→ INPUT FOR THIS TASK:
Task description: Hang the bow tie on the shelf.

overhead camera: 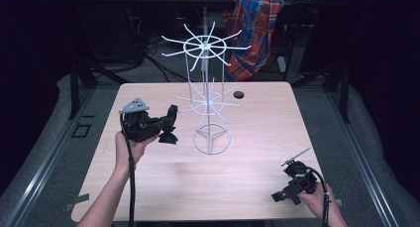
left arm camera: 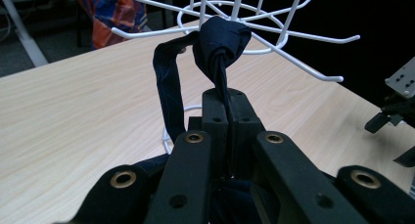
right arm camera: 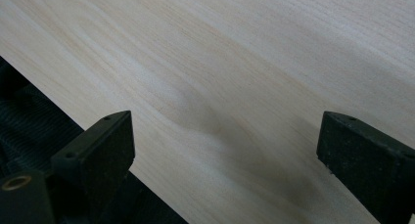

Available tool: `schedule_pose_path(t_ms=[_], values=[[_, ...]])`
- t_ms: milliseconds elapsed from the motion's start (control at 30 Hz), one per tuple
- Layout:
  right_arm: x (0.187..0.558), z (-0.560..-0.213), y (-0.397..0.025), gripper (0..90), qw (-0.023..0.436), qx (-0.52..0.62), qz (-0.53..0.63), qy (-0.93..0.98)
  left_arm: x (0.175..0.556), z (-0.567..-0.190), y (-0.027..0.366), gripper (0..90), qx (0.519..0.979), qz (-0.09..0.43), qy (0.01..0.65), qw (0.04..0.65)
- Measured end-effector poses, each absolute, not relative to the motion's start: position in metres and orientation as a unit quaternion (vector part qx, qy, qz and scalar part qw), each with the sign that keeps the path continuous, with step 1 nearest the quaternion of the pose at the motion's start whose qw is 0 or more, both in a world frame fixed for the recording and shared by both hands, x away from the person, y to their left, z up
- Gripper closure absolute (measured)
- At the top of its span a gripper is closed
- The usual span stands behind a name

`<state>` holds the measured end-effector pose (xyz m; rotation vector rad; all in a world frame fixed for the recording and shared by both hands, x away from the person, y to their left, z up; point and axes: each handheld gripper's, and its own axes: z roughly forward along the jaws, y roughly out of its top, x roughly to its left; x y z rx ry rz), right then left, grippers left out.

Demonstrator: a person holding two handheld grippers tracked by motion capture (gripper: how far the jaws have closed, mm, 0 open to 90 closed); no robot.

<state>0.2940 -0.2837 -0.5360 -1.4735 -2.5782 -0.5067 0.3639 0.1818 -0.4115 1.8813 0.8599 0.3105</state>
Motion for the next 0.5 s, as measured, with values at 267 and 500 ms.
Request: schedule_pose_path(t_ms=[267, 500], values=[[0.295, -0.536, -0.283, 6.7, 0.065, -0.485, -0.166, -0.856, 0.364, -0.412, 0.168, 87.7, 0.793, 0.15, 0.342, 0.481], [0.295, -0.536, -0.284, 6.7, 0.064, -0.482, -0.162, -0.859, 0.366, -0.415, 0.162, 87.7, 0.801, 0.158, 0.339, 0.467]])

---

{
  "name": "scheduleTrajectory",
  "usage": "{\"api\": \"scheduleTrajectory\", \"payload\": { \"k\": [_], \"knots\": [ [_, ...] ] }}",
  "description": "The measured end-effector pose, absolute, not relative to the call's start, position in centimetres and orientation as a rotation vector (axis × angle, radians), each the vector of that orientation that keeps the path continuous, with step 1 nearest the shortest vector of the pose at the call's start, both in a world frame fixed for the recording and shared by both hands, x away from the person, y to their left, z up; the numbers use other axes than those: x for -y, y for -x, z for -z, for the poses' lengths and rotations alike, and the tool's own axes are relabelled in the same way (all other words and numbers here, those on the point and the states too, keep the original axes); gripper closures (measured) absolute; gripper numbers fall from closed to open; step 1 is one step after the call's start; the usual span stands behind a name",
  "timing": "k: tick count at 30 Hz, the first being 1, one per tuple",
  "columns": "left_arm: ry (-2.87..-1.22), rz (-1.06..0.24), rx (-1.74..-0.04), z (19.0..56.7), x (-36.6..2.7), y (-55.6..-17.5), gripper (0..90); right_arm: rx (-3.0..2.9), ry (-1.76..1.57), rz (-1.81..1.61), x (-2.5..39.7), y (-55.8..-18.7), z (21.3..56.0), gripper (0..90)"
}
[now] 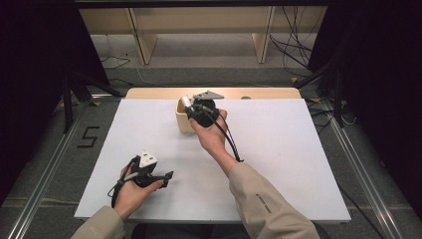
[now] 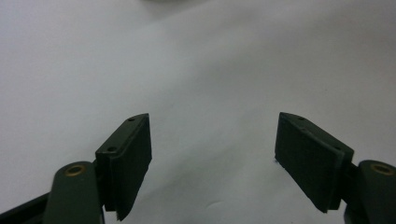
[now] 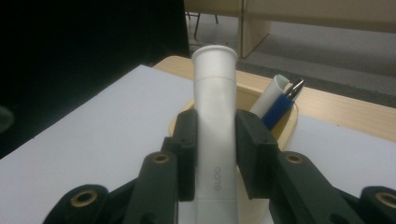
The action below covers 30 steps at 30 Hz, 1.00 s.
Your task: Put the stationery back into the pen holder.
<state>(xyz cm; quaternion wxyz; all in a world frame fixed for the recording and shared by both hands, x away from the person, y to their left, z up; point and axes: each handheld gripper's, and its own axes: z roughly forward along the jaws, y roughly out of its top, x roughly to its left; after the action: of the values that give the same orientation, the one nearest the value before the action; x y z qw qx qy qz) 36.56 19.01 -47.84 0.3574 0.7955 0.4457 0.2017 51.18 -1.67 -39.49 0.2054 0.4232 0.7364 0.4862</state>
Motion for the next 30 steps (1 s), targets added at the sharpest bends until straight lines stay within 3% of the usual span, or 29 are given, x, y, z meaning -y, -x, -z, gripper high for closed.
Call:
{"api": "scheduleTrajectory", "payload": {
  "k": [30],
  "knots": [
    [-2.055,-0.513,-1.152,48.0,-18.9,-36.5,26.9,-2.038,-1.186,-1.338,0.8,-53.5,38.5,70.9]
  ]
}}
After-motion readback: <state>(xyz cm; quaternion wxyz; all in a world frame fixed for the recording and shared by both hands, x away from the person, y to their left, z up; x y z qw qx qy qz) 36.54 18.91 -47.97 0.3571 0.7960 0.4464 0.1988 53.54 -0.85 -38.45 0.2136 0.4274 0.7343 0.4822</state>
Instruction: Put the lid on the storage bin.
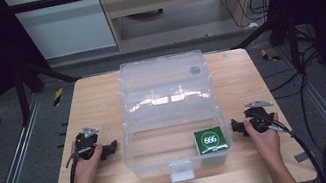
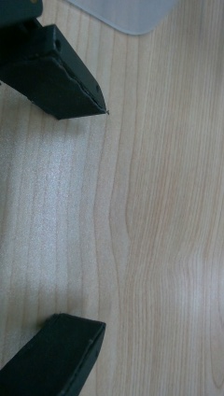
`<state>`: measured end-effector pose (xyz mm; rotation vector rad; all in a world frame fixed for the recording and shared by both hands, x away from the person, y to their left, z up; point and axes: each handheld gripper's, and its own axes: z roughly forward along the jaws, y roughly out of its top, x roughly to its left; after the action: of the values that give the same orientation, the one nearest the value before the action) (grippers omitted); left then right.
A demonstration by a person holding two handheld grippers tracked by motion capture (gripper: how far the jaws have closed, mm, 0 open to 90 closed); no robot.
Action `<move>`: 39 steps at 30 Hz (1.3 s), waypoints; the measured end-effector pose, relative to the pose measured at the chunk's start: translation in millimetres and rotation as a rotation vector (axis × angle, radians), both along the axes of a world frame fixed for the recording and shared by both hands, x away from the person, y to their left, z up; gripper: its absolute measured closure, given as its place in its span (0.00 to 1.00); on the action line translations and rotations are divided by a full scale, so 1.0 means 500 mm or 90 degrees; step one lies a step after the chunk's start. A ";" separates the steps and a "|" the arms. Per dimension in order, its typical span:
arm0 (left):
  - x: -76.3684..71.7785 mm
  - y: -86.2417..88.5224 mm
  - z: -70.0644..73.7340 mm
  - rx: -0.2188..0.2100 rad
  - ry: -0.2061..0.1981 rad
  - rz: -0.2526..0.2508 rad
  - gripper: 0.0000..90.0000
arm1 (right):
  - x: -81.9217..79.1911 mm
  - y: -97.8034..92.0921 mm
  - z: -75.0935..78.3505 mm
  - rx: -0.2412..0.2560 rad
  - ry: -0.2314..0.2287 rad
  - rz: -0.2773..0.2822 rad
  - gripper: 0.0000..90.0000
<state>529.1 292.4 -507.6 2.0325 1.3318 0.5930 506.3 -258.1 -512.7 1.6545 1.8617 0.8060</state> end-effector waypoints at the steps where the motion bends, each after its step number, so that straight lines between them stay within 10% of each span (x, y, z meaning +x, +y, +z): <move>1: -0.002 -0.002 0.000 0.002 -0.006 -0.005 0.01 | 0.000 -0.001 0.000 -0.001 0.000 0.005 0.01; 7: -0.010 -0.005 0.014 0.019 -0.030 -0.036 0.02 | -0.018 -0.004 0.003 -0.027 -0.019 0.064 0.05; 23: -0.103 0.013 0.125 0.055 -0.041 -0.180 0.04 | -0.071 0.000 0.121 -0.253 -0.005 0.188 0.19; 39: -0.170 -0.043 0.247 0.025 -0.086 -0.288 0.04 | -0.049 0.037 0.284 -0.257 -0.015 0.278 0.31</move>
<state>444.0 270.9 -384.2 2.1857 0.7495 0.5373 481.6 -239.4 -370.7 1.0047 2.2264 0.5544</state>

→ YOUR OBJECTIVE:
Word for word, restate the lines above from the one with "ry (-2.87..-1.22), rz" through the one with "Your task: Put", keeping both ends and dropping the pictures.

→ EXERCISE RESPONSE:
  "columns": "left_arm: ry (-2.87..-1.22), rz (-1.06..0.24), rx (-1.74..-0.04), z (19.0..56.7), x (-36.6..2.7), y (-55.6..-17.5), gripper (0..90); right_arm: rx (-3.0..2.9), ry (-1.76..1.57), rz (-1.81..1.61), x (-2.5..39.7), y (-55.8..-18.7), z (21.3..56.0), gripper (0..90)"
}
[now] 
[now] 
[now] 
The action below covers 30 steps at 30 Hz, 1.00 s.
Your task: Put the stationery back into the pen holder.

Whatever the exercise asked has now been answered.